▶ _Aim of the exercise_:
Please restate the data word for word, leaving out no line.

▶ _Available data_:

<<<<

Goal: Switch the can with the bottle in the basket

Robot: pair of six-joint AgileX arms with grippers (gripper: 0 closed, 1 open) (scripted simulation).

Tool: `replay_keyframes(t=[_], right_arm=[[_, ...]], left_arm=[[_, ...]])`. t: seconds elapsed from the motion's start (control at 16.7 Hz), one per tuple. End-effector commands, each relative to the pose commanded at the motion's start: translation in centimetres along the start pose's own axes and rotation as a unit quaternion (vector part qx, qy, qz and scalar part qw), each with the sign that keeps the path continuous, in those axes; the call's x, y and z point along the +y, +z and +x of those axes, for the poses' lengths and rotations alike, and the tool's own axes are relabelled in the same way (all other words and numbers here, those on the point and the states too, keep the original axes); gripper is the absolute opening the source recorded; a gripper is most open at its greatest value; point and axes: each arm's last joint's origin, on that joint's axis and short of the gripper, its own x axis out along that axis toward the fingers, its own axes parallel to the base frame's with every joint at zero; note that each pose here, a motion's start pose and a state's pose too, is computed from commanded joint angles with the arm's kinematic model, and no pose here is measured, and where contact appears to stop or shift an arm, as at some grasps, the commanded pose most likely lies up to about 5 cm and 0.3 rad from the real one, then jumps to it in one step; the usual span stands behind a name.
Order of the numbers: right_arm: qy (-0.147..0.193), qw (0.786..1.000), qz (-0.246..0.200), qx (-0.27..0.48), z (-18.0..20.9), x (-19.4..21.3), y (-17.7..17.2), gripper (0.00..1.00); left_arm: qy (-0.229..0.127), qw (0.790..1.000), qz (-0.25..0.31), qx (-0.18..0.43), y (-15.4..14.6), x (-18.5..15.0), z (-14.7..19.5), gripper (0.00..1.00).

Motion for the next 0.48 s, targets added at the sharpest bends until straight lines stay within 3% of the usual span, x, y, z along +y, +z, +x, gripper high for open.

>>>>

▶ _Finished task_:
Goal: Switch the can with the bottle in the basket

Robot: pair of six-joint AgileX arms with grippers (gripper: 0 closed, 1 open) (scripted simulation).

Tool: `replay_keyframes(t=[_], right_arm=[[_, ...]], left_arm=[[_, ...]])`. t: seconds elapsed from the motion's start (control at 16.7 Hz), one per tuple. End-effector commands, each relative to the pose commanded at the motion's start: translation in centimetres along the start pose's own axes and rotation as a unit quaternion (vector part qx, qy, qz and scalar part qw), each with the sign that keeps the path continuous, in those axes; the call's x, y and z point along the +y, +z and +x of those axes, for the poses' lengths and rotations alike, and the tool's own axes are relabelled in the same way (all other words and numbers here, those on the point and the states too, keep the original axes); gripper is the absolute opening the source recorded; a gripper is most open at its greatest value; point and axes: each arm's last joint's origin, on that joint's axis and short of the gripper, its own x axis out along that axis toward the fingers, its own axes parallel to the base frame's with every joint at zero; note that each pose here, a motion's start pose and a state's pose too, is computed from commanded joint angles with the arm's kinematic model, and no pose here is measured, and where contact appears to stop or shift an arm, as at some grasps, the commanded pose most likely lies up to about 5 cm and 0.3 rad from the real one, then jumps to it in one step; the usual span stands behind a name.
Order of the numbers: right_arm: qy (-0.147..0.193), qw (0.786..1.000), qz (-0.246..0.200), qx (-0.27..0.48), z (-18.0..20.9), x (-19.4..21.3), y (-17.7..17.2), gripper (0.00..1.00); left_arm: qy (-0.229..0.127), qw (0.790..1.000), qz (-0.25..0.31), qx (-0.18..0.43), y (-15.4..14.6), x (-18.5..15.0), z (-14.7..19.5), gripper (0.00..1.00).

Motion for the next 0.48 s, targets added at the sharpest bends until straight lines stay within 3% of the usual span, x, y, z along +y, +z, +x, gripper high for open.

What needed an answer now has one.